> _WORK REQUIRED_: Each line from the start of the data below through the one containing "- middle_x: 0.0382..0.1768" must be reproduced exactly.
Top of MATERIAL TO PROCESS
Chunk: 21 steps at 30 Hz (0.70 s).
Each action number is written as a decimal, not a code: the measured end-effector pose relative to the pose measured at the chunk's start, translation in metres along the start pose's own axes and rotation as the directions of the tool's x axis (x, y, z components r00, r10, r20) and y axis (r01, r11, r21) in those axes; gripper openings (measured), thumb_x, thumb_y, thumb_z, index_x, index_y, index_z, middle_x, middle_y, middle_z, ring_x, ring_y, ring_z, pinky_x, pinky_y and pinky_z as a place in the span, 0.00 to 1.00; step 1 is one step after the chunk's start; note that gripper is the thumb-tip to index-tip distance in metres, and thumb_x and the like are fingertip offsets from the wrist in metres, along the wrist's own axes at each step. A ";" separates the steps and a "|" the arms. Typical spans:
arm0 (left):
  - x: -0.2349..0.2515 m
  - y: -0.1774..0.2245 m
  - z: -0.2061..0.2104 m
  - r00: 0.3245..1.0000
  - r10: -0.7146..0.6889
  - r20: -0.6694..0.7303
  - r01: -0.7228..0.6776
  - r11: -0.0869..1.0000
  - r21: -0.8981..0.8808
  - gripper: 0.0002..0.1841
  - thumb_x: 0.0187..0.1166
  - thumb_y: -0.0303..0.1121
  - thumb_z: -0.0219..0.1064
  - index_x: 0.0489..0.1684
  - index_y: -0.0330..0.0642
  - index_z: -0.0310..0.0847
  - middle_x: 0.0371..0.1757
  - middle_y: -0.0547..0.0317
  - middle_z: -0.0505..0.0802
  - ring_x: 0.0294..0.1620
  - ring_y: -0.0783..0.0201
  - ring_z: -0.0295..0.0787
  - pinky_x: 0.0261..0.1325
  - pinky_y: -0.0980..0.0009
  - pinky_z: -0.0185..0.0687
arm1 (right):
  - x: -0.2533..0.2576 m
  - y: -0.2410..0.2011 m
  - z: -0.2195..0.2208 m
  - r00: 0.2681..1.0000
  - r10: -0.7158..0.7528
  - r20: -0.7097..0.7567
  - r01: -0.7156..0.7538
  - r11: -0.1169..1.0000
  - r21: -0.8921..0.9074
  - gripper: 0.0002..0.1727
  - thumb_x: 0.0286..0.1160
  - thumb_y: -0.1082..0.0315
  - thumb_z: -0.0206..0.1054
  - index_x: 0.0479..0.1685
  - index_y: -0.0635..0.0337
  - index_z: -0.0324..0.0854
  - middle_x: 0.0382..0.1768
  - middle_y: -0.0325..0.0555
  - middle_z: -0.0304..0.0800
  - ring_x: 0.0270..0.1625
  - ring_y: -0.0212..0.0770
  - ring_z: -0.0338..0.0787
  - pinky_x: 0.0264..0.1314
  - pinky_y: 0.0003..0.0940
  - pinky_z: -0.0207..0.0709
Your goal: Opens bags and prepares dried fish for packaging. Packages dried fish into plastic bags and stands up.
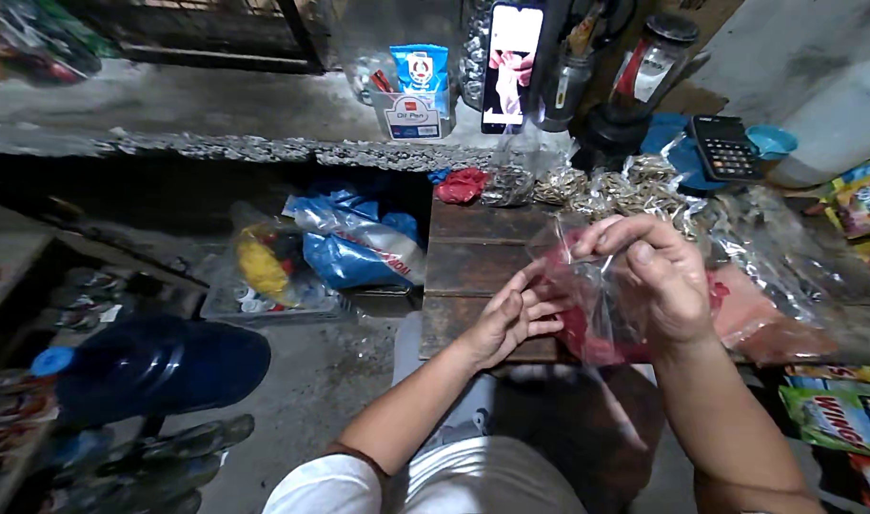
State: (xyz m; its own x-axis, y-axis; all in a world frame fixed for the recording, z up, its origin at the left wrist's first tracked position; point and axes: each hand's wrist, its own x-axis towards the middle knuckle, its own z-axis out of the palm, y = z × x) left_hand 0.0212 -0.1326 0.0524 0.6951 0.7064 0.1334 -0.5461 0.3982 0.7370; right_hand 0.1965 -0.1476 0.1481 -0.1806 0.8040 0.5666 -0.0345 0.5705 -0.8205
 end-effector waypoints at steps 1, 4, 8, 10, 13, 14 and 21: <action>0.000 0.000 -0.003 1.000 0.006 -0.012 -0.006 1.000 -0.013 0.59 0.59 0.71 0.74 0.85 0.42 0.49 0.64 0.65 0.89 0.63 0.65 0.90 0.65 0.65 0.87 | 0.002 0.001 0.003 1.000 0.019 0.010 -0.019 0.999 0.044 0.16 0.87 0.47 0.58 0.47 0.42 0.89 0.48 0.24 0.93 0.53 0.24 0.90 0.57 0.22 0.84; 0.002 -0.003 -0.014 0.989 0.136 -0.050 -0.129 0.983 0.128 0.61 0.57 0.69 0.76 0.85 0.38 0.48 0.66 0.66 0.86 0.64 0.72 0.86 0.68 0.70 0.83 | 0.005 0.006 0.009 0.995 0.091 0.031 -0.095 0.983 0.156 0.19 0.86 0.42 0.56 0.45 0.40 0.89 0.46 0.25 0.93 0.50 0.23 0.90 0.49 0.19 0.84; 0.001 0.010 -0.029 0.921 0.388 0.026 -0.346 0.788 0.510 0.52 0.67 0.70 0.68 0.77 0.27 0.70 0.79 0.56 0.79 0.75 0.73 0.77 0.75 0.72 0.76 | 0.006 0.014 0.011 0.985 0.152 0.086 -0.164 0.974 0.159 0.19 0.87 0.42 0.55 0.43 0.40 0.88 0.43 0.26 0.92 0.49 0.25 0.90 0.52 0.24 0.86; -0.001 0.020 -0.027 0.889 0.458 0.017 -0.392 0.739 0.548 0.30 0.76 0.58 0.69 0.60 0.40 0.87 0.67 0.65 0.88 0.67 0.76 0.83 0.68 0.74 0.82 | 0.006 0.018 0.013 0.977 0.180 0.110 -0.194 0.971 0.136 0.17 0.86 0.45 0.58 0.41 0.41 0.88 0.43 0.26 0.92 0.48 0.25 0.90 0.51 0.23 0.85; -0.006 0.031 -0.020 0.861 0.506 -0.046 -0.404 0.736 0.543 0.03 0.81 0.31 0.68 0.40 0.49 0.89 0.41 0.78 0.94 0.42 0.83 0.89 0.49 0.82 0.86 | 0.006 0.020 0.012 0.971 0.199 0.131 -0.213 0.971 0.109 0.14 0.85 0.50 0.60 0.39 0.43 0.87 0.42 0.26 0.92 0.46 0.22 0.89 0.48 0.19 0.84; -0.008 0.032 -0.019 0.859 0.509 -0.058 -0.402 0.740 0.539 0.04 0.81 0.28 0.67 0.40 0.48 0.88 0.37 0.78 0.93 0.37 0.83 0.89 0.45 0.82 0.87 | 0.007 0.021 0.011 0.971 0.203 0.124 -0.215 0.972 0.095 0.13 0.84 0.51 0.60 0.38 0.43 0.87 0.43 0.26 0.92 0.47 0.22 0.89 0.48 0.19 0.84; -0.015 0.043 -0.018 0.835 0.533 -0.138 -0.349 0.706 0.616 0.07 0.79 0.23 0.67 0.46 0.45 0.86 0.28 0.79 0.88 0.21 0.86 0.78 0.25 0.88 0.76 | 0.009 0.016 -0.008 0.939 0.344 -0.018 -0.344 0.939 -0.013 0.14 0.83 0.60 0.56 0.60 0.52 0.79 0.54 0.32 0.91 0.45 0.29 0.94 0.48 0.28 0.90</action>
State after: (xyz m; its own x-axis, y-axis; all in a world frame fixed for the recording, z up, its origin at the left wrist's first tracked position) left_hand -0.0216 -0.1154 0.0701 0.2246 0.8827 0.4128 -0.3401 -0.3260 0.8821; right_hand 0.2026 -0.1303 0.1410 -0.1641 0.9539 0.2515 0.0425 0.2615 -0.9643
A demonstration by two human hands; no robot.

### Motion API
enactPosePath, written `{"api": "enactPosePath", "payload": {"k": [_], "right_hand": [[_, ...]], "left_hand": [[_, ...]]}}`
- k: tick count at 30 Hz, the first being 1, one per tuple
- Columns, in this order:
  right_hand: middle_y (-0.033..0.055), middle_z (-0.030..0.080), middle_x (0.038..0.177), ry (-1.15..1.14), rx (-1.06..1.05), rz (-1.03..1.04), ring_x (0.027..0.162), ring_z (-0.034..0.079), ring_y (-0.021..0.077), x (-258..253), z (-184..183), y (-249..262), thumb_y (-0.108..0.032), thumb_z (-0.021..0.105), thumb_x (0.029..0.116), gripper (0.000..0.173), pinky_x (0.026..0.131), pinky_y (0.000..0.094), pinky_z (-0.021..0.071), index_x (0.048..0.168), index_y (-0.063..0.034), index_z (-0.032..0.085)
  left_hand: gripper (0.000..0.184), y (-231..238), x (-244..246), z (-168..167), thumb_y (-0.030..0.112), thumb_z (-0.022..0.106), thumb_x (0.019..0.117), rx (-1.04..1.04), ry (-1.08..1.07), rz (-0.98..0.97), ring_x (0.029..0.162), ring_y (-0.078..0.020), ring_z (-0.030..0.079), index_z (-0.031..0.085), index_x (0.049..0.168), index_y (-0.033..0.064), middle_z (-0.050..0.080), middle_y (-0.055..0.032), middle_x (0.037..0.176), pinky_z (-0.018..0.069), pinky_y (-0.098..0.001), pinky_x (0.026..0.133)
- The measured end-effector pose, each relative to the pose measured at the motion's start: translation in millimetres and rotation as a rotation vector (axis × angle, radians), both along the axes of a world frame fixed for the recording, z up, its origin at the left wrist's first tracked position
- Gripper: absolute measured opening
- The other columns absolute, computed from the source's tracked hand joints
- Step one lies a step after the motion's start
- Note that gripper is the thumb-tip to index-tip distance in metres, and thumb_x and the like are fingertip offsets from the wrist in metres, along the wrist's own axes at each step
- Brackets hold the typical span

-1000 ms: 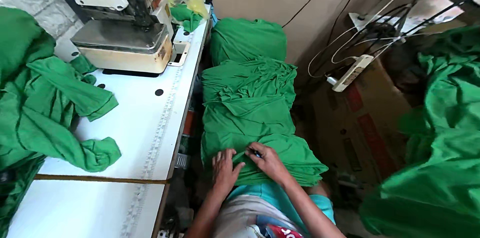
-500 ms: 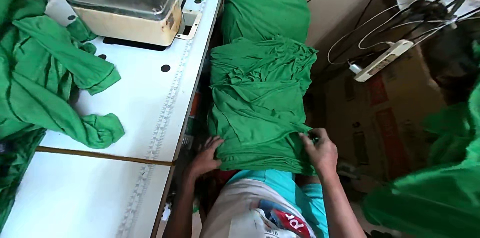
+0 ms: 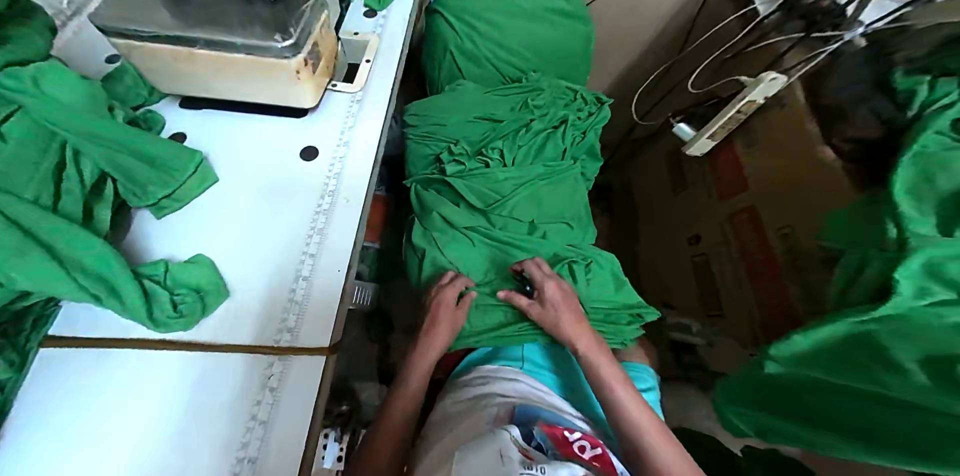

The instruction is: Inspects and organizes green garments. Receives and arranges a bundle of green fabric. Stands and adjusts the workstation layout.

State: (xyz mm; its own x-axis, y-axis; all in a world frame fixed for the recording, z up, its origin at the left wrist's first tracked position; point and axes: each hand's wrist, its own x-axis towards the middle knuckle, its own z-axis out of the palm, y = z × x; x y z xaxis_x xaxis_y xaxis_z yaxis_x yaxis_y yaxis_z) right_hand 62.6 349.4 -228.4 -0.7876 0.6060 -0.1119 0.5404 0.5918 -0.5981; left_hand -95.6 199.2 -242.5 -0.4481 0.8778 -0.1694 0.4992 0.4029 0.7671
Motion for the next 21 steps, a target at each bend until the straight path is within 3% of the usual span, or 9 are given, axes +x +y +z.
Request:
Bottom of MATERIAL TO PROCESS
> _TASK RESPONSE_:
Chunk: 21 steps at 30 Hz (0.70 s).
Each action number is written as a decimal, not a code: the measured end-effector pose relative to the pose measured at the chunk's start, translation in metres along the start pose's own axes and rotation as the directions of the tool's x axis (x, y, z components r00, r10, r20) and y axis (r01, r11, r21) in those axes; gripper openings (measured), thumb_x, thumb_y, thumb_z, index_x, index_y, index_z, middle_x, middle_y, middle_z, ring_x, ring_y, ring_z, pinky_x, pinky_y and pinky_z as a place in the span, 0.00 to 1.00; step 1 is one step after the chunk's start; note that gripper is the thumb-tip to index-tip distance in metres, and thumb_x and the like are fingertip offsets from the wrist in metres, along the wrist's own axes at each step. A ";" separates the steps and a "|" the arms. Typical spans:
arm0 (left):
  - x: -0.2349..0.2515 m
  - y: -0.1774..0.2245 m
  - z: -0.2061..0.2104 m
  - r00: 0.3245..1.0000
  - r10: -0.7146..0.6889
  - r20: -0.6694..0.7303
  - r01: -0.7228..0.6776
  - r11: -0.0869..1.0000
  - r21: -0.8981..0.8808
  - gripper: 0.0002..0.1841
  - thumb_x: 0.0187..0.1166
  - thumb_y: -0.0303..0.1121
  - thumb_z: -0.0219..0.1064
  - index_x: 0.0489..0.1684
  - index_y: -0.0330..0.0642
  - index_z: -0.0310..0.0847
  - middle_x: 0.0371..0.1757
  - middle_y: -0.0547..0.0317
  - middle_z: -0.0505..0.0802
  - ring_x: 0.0294..0.1620
  - ring_y: -0.0783..0.0201
  - ring_z: -0.0295..0.0787
  - pinky_x: 0.0261..0.1325
  - pinky_y: -0.0980..0.0009
  - pinky_z: -0.0185..0.0687
arm1 (right):
  - x: -0.2533..0.2576 m
  - y: -0.2410..0.2011 m
  - z: -0.2195..0.2208 m
  - r00: 0.2681..1.0000
  - r10: -0.7158..0.7528
  - r20: -0.7097..0.7567
  - r01: -0.7156..0.7538
  - r11: -0.1169..1.0000
  - r21: -0.8921..0.9074
  - gripper: 0.0002..0.1727
  - thumb_x: 0.0286..0.1160
  - thumb_y: -0.1082..0.0315
  - thumb_z: -0.0206..0.1054
  - index_x: 0.0479..0.1685
  - index_y: -0.0635..0.0337
  - index_z: -0.0324..0.0854
  - middle_x: 0.0382..0.1768

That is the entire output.